What you need to do =
Return only those lines of the records below in which "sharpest" appears.

Records to process section start

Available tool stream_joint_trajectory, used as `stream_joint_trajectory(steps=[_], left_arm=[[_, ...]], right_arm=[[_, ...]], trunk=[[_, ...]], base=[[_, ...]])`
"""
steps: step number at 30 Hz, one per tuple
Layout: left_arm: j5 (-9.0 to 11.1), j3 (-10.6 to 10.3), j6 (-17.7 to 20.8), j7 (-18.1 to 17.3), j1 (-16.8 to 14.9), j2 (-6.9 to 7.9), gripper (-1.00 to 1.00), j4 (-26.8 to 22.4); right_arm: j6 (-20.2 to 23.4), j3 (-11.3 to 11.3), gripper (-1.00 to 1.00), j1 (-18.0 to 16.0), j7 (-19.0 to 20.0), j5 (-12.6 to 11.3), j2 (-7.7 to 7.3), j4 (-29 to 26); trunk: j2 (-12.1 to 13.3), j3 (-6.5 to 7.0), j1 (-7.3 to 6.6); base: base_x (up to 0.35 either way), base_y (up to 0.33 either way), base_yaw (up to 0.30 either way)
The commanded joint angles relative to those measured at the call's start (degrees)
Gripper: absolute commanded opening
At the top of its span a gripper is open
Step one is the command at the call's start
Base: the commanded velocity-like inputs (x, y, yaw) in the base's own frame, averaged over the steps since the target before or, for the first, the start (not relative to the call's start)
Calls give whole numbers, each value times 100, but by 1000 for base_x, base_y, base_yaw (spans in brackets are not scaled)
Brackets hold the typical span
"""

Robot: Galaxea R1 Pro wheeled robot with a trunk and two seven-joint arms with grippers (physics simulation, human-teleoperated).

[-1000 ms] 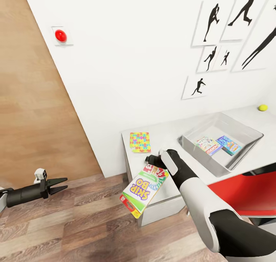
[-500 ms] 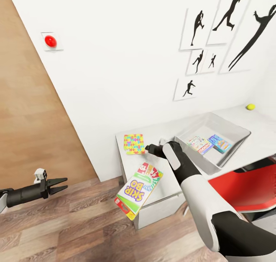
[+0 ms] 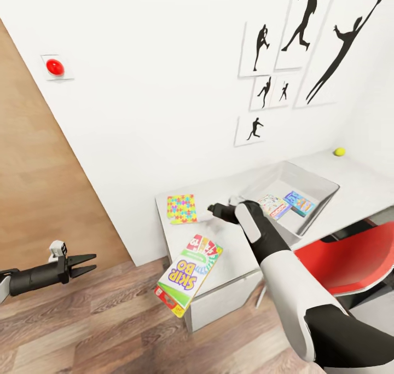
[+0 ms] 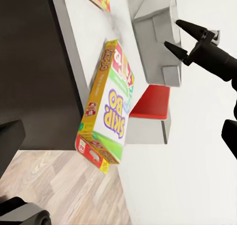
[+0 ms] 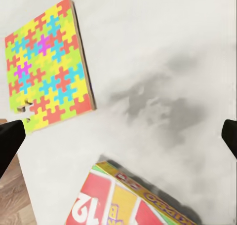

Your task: Put all the toys in the child's room - the three board games (two on the bed and one on the table), the two jigsaw puzzles on the table, and the tennis ball on the table - inside the toy box on the table in the child's room.

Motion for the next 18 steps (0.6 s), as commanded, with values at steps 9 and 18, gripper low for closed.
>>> stream_joint_trajectory(steps=[9,18], left_arm=[[35,-22,-193,18,-5,8,100,34],[5,-19,-446,176,-5,8,100,65]], right_arm=[[178,3,100,1160,1458,-78,-303,-1805],[162,-16,100,2670,3422,-74,-538,-3164]], trunk=[[-9,67,3],[-9,144,3]], base=[[0,0,-139],[0,0,-141]])
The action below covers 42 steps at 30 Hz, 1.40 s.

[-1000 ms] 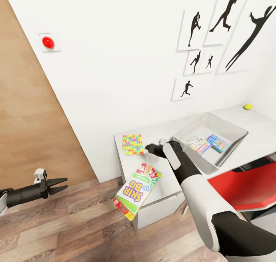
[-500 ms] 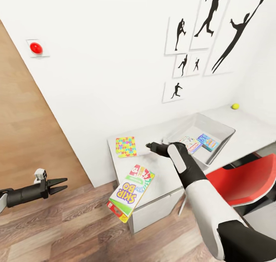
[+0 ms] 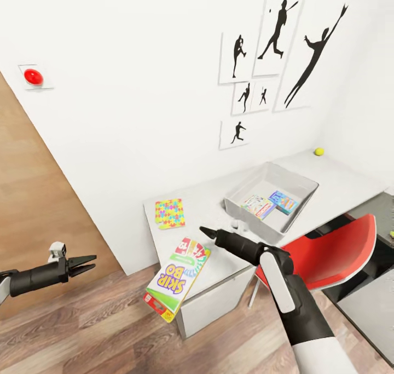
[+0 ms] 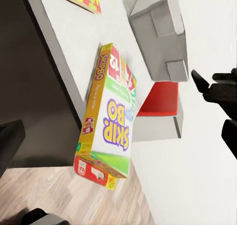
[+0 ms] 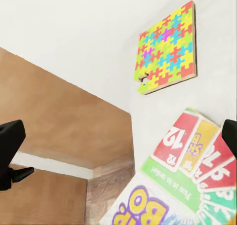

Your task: Put all the toys in the child's room - the three board games (two on the bed and one on the table), the two jigsaw puzzles on the table, and the tennis ball on the table - inside the toy box on the table in the child's room.

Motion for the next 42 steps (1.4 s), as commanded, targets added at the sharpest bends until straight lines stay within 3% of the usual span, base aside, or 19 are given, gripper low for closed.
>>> stream_joint_trajectory(steps=[1,3,8,14,29,34,42], left_arm=[[28,-28,31,48,-5,6,100,5],[-2,-30,-9,218,-5,1,100,9],[-26,-27,-45,513,-5,-31,100,13],[-32,-24,-55,645,-5,-56,100,15],[-31,-28,-243,779,-5,-66,100,26],[-5,-9,-229,1025,-24,-75,100,500],[7,-6,-216,1065,-68,-32,100,1017]], right_arm=[[-1,-8,100,98,199,7,-12,-47],[-136,-7,100,314,704,31,-39,-125],[-468,0,100,523,1471,75,-63,-194],[-577,24,100,584,1836,98,-70,-277],[-657,21,100,681,1961,111,-74,-321],[-653,6,100,687,1963,111,-75,-303],[-653,2,100,688,1962,111,-75,-294]], trunk=[[-8,0,3],[-8,17,3],[-8,60,3],[-8,110,3],[-8,149,3],[-8,149,3],[-8,149,3]], base=[[0,0,-142],[0,0,-142],[0,0,-142],[0,-41,-142],[0,-132,-42],[0,-6,-1],[0,21,0]])
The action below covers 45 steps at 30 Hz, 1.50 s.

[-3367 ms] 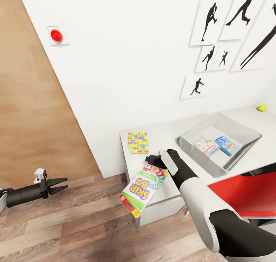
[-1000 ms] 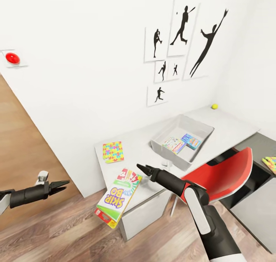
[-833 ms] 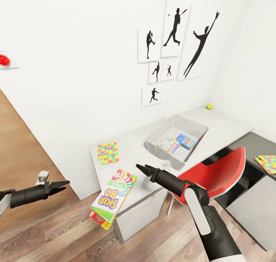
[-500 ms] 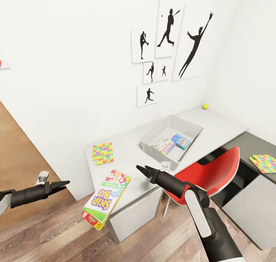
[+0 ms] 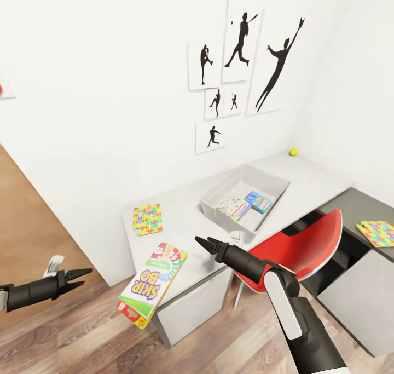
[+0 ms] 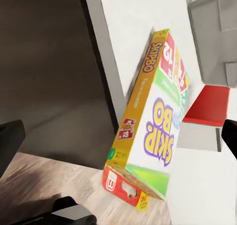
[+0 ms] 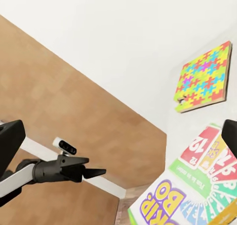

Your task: Put all the toys in the child's room - the three board games (two on the bed and one on the table), the two jigsaw puzzles on the table, and the tennis ball on the table - inside the toy box on the table in the child's room.

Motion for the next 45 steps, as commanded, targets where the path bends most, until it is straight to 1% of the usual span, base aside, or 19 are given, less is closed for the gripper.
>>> stream_joint_trajectory(steps=[1,7,14,18,23,24,25,30,32,40,43,44,45], left_arm=[[47,-28,41,-3,-7,6,100,27],[54,-28,8,-54,-12,1,100,107],[67,-32,-23,-76,-13,-23,100,120],[71,-48,-23,-81,-13,-31,100,132],[73,-59,-23,-86,-13,-39,100,154],[74,-62,-22,-87,-13,-40,100,158],[74,-62,-22,-87,-13,-40,100,159],[75,-69,-17,-85,-13,-47,100,162],[77,-70,-15,-86,-13,-48,100,163],[84,-61,-8,-128,-13,-50,100,164],[80,-70,-6,-244,-13,-50,100,164],[74,-74,-2,-323,-13,-55,100,167],[69,-75,1,-364,-13,-63,100,175]], right_arm=[[44,-6,100,-4,-5,-36,3,-2],[49,-8,100,-4,-4,-36,2,1],[52,-8,100,-4,9,-38,-2,-21],[56,-9,100,-4,87,-40,-14,-27],[55,-9,100,-4,417,-49,-153,-75],[51,-9,100,-4,570,-51,-216,-136],[49,-8,100,-4,643,-52,-241,-167],[51,-13,100,-1,946,-80,-321,-280],[53,-15,100,1,990,-93,-331,-311],[70,-13,100,4,1111,-127,-351,-453],[84,-18,100,4,1356,-130,-376,-475],[88,-21,100,5,1583,-131,-414,-480],[86,-22,100,5,1719,-132,-442,-483]], trunk=[[-9,-9,3],[-9,-9,3],[-9,-9,3],[-9,-9,3],[-9,-9,3],[-9,-9,3],[-9,-9,3],[-9,-9,3],[-9,-9,3],[-330,-153,178],[-451,-207,244],[-491,-225,266],[-531,-243,288]], base=[[0,167,0],[0,125,0],[0,20,0],[0,4,0],[0,1,0],[0,0,0],[0,0,0],[0,0,0],[0,0,0],[0,0,0],[0,0,0],[0,0,0],[0,0,0]])
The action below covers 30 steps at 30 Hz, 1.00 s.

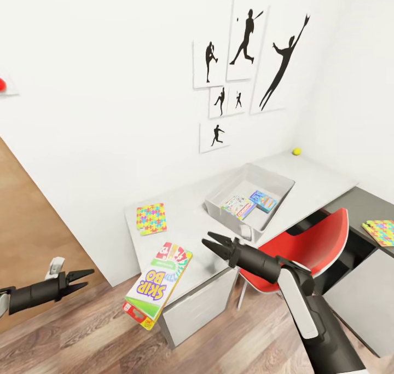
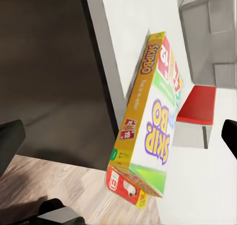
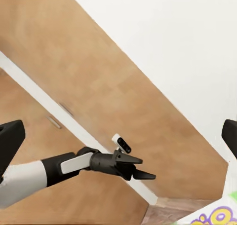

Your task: Put all the toys in the child's room - the three board games (two on the bed and one on the table), the two jigsaw puzzles on the table, and the tennis ball on the table - inside the toy box on the table in the child's room.

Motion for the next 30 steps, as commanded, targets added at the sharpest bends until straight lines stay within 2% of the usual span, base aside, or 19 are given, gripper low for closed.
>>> stream_joint_trajectory(steps=[1,7,11,14,19,22,30], left_arm=[[43,-34,46,-44,-6,-5,100,18],[7,-43,66,-258,-6,-65,100,169],[-5,-58,71,-316,-6,-87,100,209],[-7,-111,72,-330,-6,-112,100,223],[-5,-365,70,-344,-6,-140,100,237],[-5,-438,66,-354,-6,-144,100,249],[-11,-473,66,-353,-6,-156,100,262]], right_arm=[[36,5,100,-4,142,-43,-35,-2],[1,2,100,-4,1153,-38,-259,-3],[-10,-45,100,-4,1461,-37,-315,-3],[6,-143,100,-4,1535,-40,-327,-3],[60,-376,100,-4,1592,-48,-331,3],[74,-433,100,-4,1603,-51,-333,8],[84,-502,100,-4,1618,-55,-339,42]], trunk=[[-50,-27,24],[-290,-134,156],[-451,-206,244],[-571,-260,310],[-771,-350,420],[-892,-404,486],[-1213,-547,661]], base=[[0,0,0],[0,0,0],[0,0,0],[0,0,0],[0,0,0],[0,0,0],[0,0,0]])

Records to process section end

Exercise output =
Motion for the next 42 steps (1.4 s), as commanded, targets added at the sharpest bends until straight lines stay within 3% of the usual span, base aside, or 19 are given, gripper low for closed.
Motion for the next 30 steps, as commanded, targets added at the sharpest bends until straight lines stay within 2% of the usual span, base aside, or 19 are given, gripper low for closed.

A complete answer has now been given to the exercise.